**How to complete this task**:
In the entries that follow, identify the line containing "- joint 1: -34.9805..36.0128" and return it together with all later lines, exactly as they appear.

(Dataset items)

--*--

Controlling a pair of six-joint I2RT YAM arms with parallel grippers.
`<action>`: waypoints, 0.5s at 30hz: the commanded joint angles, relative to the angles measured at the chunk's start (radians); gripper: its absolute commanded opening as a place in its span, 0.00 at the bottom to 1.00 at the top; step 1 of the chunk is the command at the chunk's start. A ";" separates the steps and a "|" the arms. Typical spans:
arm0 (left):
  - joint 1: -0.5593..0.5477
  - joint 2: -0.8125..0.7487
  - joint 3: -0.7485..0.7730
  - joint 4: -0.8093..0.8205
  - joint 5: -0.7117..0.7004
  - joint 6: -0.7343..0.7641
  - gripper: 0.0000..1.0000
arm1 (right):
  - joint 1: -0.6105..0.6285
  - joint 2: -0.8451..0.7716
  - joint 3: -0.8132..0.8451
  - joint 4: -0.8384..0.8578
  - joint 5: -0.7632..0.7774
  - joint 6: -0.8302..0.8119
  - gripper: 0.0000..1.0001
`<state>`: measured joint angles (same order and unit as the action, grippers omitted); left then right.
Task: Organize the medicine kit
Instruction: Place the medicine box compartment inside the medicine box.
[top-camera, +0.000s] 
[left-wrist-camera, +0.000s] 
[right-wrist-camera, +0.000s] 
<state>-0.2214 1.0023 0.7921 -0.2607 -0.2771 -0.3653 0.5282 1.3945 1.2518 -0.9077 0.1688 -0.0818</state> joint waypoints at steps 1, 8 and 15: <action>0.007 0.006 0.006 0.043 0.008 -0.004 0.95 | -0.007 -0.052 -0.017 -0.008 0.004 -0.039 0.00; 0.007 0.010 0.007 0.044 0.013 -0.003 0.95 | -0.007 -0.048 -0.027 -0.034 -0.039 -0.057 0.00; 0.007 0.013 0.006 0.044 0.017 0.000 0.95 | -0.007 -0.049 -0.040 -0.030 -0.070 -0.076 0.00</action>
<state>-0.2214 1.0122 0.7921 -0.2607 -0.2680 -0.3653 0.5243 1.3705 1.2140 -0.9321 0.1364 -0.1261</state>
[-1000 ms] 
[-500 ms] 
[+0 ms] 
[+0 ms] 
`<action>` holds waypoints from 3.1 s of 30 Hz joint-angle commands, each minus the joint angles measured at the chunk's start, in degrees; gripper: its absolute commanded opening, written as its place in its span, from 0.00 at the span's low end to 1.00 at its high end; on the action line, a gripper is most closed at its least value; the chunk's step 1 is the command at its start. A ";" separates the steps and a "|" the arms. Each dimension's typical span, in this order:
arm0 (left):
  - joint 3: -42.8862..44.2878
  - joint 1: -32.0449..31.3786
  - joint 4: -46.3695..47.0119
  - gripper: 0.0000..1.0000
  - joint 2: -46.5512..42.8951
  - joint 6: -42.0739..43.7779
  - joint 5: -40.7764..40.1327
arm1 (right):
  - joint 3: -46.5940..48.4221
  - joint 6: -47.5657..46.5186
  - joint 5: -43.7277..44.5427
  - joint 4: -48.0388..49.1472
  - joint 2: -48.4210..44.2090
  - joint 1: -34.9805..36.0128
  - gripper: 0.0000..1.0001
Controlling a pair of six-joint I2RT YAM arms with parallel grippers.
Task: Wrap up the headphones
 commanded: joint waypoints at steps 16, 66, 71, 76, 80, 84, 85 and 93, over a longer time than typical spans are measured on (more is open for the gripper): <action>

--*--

**Exercise result**:
  - joint 1: -34.9805..36.0128
  - gripper: 0.0000..1.0001
Controlling a pair of six-joint I2RT YAM arms with parallel grippers.
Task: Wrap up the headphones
 commanded: joint waypoints at steps 16, 66, 71, 76, 80, 84, 85 and 93, over a longer time than typical spans are measured on (more is open for the gripper): <action>

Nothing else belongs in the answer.